The notorious outlaw Pat Garret stands twenty paces in front of me. As my eye focuses in on his wide frame, my hand moves ever-so-slightly closer to the six-shooter strapped to my leg. My heartbeat is audible; time seems to slow down. My enemy draws his pistol in the blink of an eye. Being an honorable gunfighter, I let him draw first -- but I'm quicker than he is... more focused. Before he even has the chance to bring his gun level, I have pulled my own and a white-hot slug has caught the villain right between the eyes. I holster my sidearm with a flourish and move on in search of my next quarry.

This is but one of many moments that sets Call of Juarez: Gunslinger apart from all of the other corridor-shooters on the market.

Gunslinger, a $15 downloadable game available for PS3, 360, and PC, is the fourth entry in the Call of Juarez series. Whereas the previous game, Call of Juarez: The Cartel, had shifted the franchise's setting to a modern-day Mexico embroiled in a drug-war, Gunslinger smartly returns to Call of Juarez's Old-West roots. Developed by Techland (Dead Island, Dead Island: Riptide), and published by Ubisoft, the game was built using Chrome Engine 5.

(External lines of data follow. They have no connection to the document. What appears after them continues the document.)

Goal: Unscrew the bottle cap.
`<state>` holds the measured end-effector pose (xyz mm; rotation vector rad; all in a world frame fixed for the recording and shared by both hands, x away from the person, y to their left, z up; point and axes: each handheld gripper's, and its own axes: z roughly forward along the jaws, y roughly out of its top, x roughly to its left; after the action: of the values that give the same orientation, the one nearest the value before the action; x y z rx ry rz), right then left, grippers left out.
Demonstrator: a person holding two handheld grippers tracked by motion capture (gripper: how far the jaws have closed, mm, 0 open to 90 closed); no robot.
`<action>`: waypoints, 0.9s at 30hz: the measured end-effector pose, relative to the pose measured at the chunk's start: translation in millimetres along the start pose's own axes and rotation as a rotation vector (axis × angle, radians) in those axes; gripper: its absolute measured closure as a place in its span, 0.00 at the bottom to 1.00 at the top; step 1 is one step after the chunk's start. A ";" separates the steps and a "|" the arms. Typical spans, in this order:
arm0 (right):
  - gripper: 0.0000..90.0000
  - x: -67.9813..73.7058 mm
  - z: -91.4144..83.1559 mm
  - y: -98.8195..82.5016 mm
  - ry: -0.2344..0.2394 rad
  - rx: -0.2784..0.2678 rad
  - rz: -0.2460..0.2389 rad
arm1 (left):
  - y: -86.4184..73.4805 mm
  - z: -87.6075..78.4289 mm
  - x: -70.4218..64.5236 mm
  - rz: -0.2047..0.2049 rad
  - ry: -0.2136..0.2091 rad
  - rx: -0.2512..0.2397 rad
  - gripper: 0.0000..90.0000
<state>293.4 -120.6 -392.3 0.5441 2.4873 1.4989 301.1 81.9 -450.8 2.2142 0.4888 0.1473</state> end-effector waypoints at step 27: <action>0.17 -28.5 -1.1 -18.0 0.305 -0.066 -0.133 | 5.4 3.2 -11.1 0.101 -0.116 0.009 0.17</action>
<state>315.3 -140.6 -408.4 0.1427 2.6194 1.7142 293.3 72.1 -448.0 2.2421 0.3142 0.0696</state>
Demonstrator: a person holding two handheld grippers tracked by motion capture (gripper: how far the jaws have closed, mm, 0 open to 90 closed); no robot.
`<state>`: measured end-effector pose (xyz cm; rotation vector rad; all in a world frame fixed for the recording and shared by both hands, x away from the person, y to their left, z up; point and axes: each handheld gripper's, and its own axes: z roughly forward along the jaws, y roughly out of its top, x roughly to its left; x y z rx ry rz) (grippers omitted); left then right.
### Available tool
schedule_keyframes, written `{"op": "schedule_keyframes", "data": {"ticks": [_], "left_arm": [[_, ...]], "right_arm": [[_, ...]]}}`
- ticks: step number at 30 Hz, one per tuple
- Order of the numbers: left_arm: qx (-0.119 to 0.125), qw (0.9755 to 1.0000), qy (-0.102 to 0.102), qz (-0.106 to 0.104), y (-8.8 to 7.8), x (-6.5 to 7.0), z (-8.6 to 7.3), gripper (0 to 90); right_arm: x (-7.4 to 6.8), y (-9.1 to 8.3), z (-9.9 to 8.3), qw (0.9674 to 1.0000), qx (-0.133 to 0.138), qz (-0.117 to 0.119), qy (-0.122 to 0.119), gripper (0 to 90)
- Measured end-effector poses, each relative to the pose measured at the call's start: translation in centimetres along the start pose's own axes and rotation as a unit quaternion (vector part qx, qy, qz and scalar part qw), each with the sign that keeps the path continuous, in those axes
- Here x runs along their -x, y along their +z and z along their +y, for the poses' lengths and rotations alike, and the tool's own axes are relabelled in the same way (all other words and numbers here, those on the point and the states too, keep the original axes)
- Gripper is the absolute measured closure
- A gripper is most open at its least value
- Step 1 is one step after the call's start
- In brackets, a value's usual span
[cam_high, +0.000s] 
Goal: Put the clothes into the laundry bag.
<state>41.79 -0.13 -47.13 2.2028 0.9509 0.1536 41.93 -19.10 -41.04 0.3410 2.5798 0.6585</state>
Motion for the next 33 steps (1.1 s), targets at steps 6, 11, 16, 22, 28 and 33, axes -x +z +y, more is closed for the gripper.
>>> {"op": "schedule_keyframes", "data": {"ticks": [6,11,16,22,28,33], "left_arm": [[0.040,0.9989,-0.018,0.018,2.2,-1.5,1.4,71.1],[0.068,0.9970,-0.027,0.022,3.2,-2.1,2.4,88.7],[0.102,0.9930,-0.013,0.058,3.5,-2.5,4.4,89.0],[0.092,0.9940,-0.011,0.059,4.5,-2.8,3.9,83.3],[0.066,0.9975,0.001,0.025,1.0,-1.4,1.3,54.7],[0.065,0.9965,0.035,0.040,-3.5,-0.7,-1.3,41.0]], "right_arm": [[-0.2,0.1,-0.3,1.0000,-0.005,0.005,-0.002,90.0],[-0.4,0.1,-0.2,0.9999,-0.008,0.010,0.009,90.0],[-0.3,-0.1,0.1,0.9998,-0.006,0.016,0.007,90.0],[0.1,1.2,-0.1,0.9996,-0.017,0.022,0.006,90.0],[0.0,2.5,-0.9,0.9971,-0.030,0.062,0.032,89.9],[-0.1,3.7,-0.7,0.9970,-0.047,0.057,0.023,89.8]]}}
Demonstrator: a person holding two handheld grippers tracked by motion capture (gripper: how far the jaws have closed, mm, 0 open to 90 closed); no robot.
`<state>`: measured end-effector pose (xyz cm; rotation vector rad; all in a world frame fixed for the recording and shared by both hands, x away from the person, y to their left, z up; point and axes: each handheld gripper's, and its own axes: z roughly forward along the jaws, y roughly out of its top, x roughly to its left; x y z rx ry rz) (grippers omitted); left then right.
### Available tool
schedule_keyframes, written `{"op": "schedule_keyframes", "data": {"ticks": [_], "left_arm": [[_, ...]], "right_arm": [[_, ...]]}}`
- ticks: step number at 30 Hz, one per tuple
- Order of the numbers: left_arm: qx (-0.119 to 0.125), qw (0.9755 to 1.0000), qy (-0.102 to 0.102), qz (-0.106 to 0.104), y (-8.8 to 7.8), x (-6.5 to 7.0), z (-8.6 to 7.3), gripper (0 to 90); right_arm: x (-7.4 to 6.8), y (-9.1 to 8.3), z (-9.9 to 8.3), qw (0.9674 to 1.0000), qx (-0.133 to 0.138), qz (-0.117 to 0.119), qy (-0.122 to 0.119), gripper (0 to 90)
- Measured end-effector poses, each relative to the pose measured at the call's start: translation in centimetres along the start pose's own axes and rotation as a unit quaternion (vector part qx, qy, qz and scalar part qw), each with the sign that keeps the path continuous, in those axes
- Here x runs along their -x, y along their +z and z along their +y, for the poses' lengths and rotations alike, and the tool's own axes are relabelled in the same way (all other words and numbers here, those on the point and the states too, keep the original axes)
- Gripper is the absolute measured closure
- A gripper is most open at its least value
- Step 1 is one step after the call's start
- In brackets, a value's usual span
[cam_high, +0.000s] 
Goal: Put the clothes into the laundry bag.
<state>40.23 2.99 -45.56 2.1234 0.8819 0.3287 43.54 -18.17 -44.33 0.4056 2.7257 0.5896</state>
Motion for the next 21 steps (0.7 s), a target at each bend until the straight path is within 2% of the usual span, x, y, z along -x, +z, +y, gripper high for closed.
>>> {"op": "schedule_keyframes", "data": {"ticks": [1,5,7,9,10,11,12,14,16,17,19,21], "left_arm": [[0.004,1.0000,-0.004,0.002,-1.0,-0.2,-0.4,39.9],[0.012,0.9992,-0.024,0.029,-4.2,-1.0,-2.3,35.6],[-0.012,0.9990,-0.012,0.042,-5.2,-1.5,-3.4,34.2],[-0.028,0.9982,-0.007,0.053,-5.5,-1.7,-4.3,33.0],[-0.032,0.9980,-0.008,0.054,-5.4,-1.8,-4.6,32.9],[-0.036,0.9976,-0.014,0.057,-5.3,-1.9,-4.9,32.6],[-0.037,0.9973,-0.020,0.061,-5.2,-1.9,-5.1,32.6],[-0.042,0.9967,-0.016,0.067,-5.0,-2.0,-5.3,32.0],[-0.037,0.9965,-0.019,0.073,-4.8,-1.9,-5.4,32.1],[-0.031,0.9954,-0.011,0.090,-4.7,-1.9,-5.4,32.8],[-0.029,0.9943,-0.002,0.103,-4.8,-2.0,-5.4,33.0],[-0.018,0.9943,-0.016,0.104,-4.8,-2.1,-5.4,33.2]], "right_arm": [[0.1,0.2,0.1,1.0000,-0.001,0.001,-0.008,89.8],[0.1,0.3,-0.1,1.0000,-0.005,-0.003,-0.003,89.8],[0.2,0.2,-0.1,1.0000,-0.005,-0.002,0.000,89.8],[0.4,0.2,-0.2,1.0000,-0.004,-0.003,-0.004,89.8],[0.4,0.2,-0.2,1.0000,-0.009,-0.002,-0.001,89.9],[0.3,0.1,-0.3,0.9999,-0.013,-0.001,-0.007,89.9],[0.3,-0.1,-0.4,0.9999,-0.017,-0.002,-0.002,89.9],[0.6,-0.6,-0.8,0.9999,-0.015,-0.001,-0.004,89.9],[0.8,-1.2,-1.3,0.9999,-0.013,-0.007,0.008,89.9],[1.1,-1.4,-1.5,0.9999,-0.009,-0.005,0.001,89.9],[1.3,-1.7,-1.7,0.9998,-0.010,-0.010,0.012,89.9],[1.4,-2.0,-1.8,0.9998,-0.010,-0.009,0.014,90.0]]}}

While it's not the most visually stunning game, the Chrome Engine (which was previously used in both Dead Island games, as well as The Cartel) does a more than serviceable job in Gunslinger. Environments are rich with detail, such as flocks of birds flying in the background or tumbleweeds ambling hither and thither. Brightly colored enemy models not only help to make targets stand out against the generally muted green and brown backgrounds, but they also work well with the game's cel-shaded art style. The sound design is also above average: ambient noises add an extra layer of depth to the environment, and each weapon has its own satisfying pop.

Though the story is never truly engrossing, it isn't particularly bad either. The protagonist, Silas Greeves, is a grizzled old bounty hunter in search of his brothers' murderers. Campaign missions play out as a series of recollections Greeves divulges to the patrons of a bar in Abilene, Texas in 1910. The voice-over work is done particularly well, and helps to add a bit of credence to the otherwise drab revenge tale. A handful of big-name cowboys make their appearance throughout the game, from Billy the Kid to Butch Cassidy and Sundance, and the narrative plays off of the old "tall-tale" paradigm. Collectible "Nuggets of Truth" are scattered about the levels, each offering an insight into the actual history of the events that play out onscreen.

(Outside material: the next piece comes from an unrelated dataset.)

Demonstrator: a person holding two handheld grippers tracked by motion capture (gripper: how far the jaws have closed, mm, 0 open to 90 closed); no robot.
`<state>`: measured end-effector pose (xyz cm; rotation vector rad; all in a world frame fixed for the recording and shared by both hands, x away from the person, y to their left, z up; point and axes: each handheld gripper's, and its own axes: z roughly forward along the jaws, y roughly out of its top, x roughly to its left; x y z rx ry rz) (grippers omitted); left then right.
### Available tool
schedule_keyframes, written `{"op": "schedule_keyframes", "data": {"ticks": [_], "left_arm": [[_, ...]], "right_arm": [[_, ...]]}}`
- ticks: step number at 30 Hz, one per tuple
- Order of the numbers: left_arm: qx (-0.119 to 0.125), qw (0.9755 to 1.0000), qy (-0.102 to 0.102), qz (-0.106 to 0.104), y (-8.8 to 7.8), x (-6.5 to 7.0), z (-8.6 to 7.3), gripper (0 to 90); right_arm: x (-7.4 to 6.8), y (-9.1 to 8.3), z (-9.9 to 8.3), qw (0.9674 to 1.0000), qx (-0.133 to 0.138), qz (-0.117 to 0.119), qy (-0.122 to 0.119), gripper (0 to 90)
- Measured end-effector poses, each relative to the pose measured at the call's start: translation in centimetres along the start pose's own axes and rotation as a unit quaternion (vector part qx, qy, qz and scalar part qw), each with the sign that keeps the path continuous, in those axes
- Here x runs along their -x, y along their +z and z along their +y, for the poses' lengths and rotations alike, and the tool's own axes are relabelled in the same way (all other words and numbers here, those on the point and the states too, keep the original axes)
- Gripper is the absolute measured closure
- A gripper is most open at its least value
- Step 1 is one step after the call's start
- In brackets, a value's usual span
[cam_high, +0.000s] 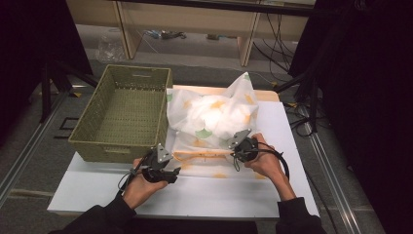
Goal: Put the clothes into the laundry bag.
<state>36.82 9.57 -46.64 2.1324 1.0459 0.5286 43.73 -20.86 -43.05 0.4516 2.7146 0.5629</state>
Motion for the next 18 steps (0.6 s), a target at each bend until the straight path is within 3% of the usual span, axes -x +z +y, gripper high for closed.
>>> {"op": "schedule_keyframes", "data": {"ticks": [2,3,4,5,6,7,9,10,11,12,13,15,16,17,18], "left_arm": [[-0.005,1.0000,0.009,-0.001,0.6,0.1,0.1,33.2],[-0.011,0.9999,0.001,-0.007,1.0,0.2,0.0,33.3],[-0.014,0.9998,-0.008,-0.014,1.2,0.3,-0.2,33.1],[-0.020,0.9997,0.001,-0.016,1.5,0.4,-0.3,33.0],[-0.026,0.9996,0.000,-0.012,1.8,0.6,-0.4,32.6],[-0.031,0.9994,0.017,-0.008,2.1,0.6,-0.5,33.1],[-0.038,0.9986,0.019,-0.031,2.5,0.7,-0.7,46.0],[-0.038,0.9982,0.009,-0.046,2.3,0.7,-0.6,56.2],[-0.034,0.9979,0.021,-0.052,2.0,0.6,-0.5,67.8],[-0.030,0.9975,0.036,-0.053,1.7,0.6,-0.4,74.4],[-0.028,0.9969,0.042,-0.060,1.4,0.5,-0.3,80.4],[-0.023,0.9961,0.043,-0.073,0.7,0.6,-0.2,86.7],[-0.021,0.9955,0.044,-0.081,0.5,0.8,-0.3,87.5],[-0.021,0.9949,0.042,-0.089,0.3,0.9,-0.3,87.7],[-0.019,0.9938,0.046,-0.099,0.0,1.1,-0.4,87.8]], "right_arm": [[0.3,-0.2,-0.4,1.0000,0.002,-0.001,-0.002,90.0],[0.6,-0.3,-0.6,1.0000,0.005,-0.001,-0.008,89.9],[0.7,-0.5,-0.7,1.0000,0.002,-0.003,0.005,90.0],[0.7,-0.7,-0.9,1.0000,0.002,-0.003,0.008,90.0],[0.9,-0.9,-0.9,0.9999,0.009,-0.006,-0.004,90.0],[0.9,-1.1,-1.0,0.9999,0.010,-0.006,-0.004,90.0],[1.0,-1.4,-1.1,0.9999,0.012,-0.001,-0.002,90.0],[1.0,-1.4,-1.1,0.9999,0.010,0.004,0.005,90.0],[0.9,-1.2,-1.1,0.9998,0.014,0.008,-0.009,90.0],[0.5,-1.0,-1.0,0.9998,0.011,0.014,-0.002,89.9],[0.4,-0.7,-0.8,0.9995,0.013,0.022,-0.017,89.9],[0.1,0.1,-0.3,0.9993,0.012,0.020,-0.028,89.9],[-0.1,0.5,0.0,0.9996,0.010,0.020,-0.019,89.9],[0.0,1.1,0.4,0.9993,0.013,0.014,-0.034,89.9],[-0.1,1.7,0.7,0.9997,0.008,0.009,-0.023,89.9]]}}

Gameplay is varied enough throughout the campaign (which clocked in at a little under six hours) to keep things fresh. Players can switch between playstyles frequently, opting for one of three tactics: the ranged-weapon specialist, the close-quarters brawler, or the dual-wielding skirmisher. As players kill enemies experience is earned and can then be used to purchase upgrades from among three skill-trees, each designed to enhance one type of fighting style. Killing enemies in quick succession or shooting random objects scattered about the environment, such as bottles or pumpkins, raises an XP multiplier and skillful kills, such as headshots or killing a running enemy, are awarded with higher XP totals. The game's controls are tight with a standard Call of Duty-esque button layout (I played on PC using an Xbox 360 Controller), which works well with the time-sensitive combo meter. Series staple bullet time also makes an appearance, and is incredibly useful when the game throws several enemies at you in quick succession.

Quick-time events occur frequently to keep gunplay from getting monotonous. Say what you will about QTEs, but I found their implementation in this title to be executed well and I thought they added to the overall experience. End-of-level encounters are varied as well; sometimes you'll be pitted against a boss -- essentially one of the normal types of enemies, but with a larger HP bar -- and sometimes you'll be faced with a real Old West style high-noon gunfight.

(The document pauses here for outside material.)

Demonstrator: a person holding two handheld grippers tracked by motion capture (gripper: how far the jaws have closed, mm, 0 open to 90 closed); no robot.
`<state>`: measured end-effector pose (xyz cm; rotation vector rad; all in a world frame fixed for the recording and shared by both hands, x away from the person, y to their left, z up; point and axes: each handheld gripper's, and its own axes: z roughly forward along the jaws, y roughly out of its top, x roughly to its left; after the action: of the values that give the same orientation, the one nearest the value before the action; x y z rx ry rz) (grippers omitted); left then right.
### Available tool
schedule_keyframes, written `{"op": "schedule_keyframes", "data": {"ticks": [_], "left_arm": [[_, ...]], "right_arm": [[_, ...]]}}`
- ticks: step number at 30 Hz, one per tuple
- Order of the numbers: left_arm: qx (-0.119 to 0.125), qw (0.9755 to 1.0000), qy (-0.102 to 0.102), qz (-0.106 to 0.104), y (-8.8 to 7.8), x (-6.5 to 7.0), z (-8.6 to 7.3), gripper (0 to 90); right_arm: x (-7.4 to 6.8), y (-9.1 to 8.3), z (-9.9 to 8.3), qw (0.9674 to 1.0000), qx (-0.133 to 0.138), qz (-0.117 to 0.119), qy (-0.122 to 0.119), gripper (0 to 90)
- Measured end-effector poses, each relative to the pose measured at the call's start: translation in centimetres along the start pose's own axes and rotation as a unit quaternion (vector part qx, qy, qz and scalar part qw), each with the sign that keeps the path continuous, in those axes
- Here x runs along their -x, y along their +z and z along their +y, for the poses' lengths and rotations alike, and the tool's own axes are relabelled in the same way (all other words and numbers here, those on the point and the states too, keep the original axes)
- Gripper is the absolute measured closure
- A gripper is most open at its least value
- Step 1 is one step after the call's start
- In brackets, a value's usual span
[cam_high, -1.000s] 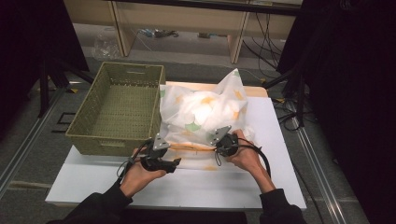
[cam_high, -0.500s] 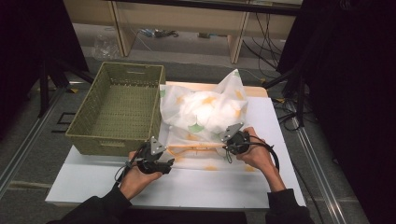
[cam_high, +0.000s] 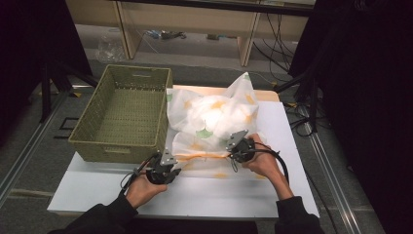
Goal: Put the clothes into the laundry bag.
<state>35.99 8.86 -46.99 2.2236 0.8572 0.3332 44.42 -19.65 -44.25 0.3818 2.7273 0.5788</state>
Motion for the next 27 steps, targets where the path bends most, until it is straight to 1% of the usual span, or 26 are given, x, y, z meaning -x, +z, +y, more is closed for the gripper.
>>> {"op": "schedule_keyframes", "data": {"ticks": [2,3,5,6,7,8,9,10,12,13,14,15,16,17,18,19,20,21,22,23,24,25,26,27], "left_arm": [[-0.002,0.9999,0.006,-0.012,-0.3,0.5,-0.2,87.9],[0.000,0.9998,0.005,-0.021,-0.4,0.7,-0.2,87.9],[-0.002,0.9995,0.008,-0.032,-0.4,1.1,-0.2,88.0],[-0.003,0.9992,0.014,-0.036,-0.4,1.1,-0.3,88.1],[-0.007,0.9992,0.017,-0.036,-0.5,1.2,-0.3,88.2],[-0.009,0.9990,0.012,-0.042,-0.5,1.3,-0.4,88.2],[-0.010,0.9984,0.020,-0.052,-0.6,1.2,-0.4,88.3],[-0.011,0.9980,0.012,-0.060,-0.5,1.2,-0.5,88.3],[-0.010,0.9976,0.019,-0.066,-0.7,1.3,-0.7,88.4],[-0.011,0.9969,0.024,-0.075,-0.7,1.3,-0.8,88.4],[-0.010,0.9969,0.020,-0.076,-0.7,1.3,-0.8,88.4],[-0.014,0.9967,0.014,-0.079,-0.6,1.3,-0.9,88.4],[-0.019,0.9965,0.015,-0.080,-0.8,1.3,-0.9,88.4],[-0.025,0.9954,0.020,-0.091,-0.8,1.1,-1.1,88.4],[-0.030,0.9947,0.022,-0.096,-1.0,1.0,-1.3,88.3],[-0.029,0.9954,0.014,-0.090,-1.1,0.8,-1.6,88.2],[-0.027,0.9955,0.006,-0.090,-1.3,0.6,-1.8,88.1],[-0.024,0.9963,0.003,-0.082,-1.6,0.3,-2.0,87.9],[-0.017,0.9960,-0.007,-0.088,-1.8,0.1,-2.0,87.9],[-0.017,0.9964,-0.004,-0.083,-2.1,-0.3,-2.1,87.9],[-0.015,0.9972,-0.006,-0.073,-2.2,-0.6,-2.2,87.8],[-0.017,0.9974,-0.011,-0.070,-2.4,-0.7,-2.3,87.8],[-0.015,0.9974,-0.009,-0.069,-2.3,-0.9,-2.5,87.7],[-0.017,0.9972,-0.019,-0.070,-2.3,-1.0,-2.5,87.7]], "right_arm": [[0.3,1.2,0.5,1.0000,-0.002,-0.010,0.002,89.9],[0.5,1.7,0.7,0.9999,-0.005,-0.014,0.008,89.9],[1.1,2.6,1.1,0.9992,-0.003,-0.037,0.014,89.9],[1.5,3.0,1.1,0.9988,-0.003,-0.047,0.016,89.9],[1.9,3.3,1.1,0.9982,-0.001,-0.058,0.013,89.9],[2.4,3.5,1.2,0.9979,0.003,-0.063,0.014,89.9],[2.8,3.6,1.2,0.9973,0.003,-0.069,0.025,89.9],[3.3,3.8,1.2,0.9967,0.009,-0.077,0.023,89.9],[3.9,3.9,1.1,0.9945,0.014,-0.098,0.036,89.9],[4.2,3.9,1.2,0.9936,0.017,-0.106,0.037,89.9],[4.5,4.0,1.3,0.9929,0.025,-0.106,0.047,89.9],[4.6,4.1,1.6,0.9930,0.029,-0.104,0.049,89.9],[4.6,4.2,2.0,0.9929,0.025,-0.108,0.043,89.9],[4.4,4.4,2.4,0.9928,0.021,-0.112,0.035,89.9],[4.1,4.5,2.6,0.9933,0.018,-0.111,0.026,89.9],[3.7,4.6,2.7,0.9935,0.016,-0.110,0.024,89.9],[3.5,4.6,2.7,0.9947,0.008,-0.101,0.017,89.9],[3.2,4.4,2.6,0.9954,0.005,-0.095,0.010,89.9],[2.9,4.0,2.5,0.9957,0.006,-0.092,0.007,89.8],[2.8,3.4,2.5,0.9962,0.007,-0.086,-0.012,89.8],[2.5,2.8,2.4,0.9968,0.009,-0.077,-0.016,89.8],[2.1,2.0,2.4,0.9975,0.008,-0.071,-0.006,89.8],[1.9,1.2,2.4,0.9978,0.017,-0.063,-0.015,89.8],[1.3,0.4,2.4,0.9983,0.019,-0.055,-0.006,89.8]]}}
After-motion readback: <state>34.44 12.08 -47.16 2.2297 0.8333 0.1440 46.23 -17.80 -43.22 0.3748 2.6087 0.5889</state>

Gunfights are tricky affairs, requiring the player to multi-task in order to be successful. The player must keep an aiming reticle over the enemy in order to increase accuracy when it comes time to shoot, while at the same time they must keep their own hand held steadily over their gun to achieve as quick a draw-time as possible - all while keeping an eye on your opponent to watch for when he draws his gun (if you're like the original Han, you can shoot first if you want to, but it'll be considered a dishonorable victory and you'll be awarded fewer experience points).

Separate game modes allow you to race through single-player levels with predefined loadouts in order to achieve the highest score, or to replay gunfights in an increasingly difficult ladder of enemies. The game features online leaderboards for each of these modes, so friends and strangers alike can compete for the highest scores.

All in all, Gunslinger succeeds as a shooter. Though on the surface it may appear as nothing more than a standard corridor-based FPS (complete with exploding barrels), it has plenty of character and several smart design decisions to make it stand out from the crowd. With a substantial amount of content (including a New Game Plus mode), the price is certainly right. So far, it would seem 2013 is shaping up to be the year of the above-average 15 dollar shooter. Let's hope this trend continues, not only throughout the rest of this year, but perhaps even into the next console generation.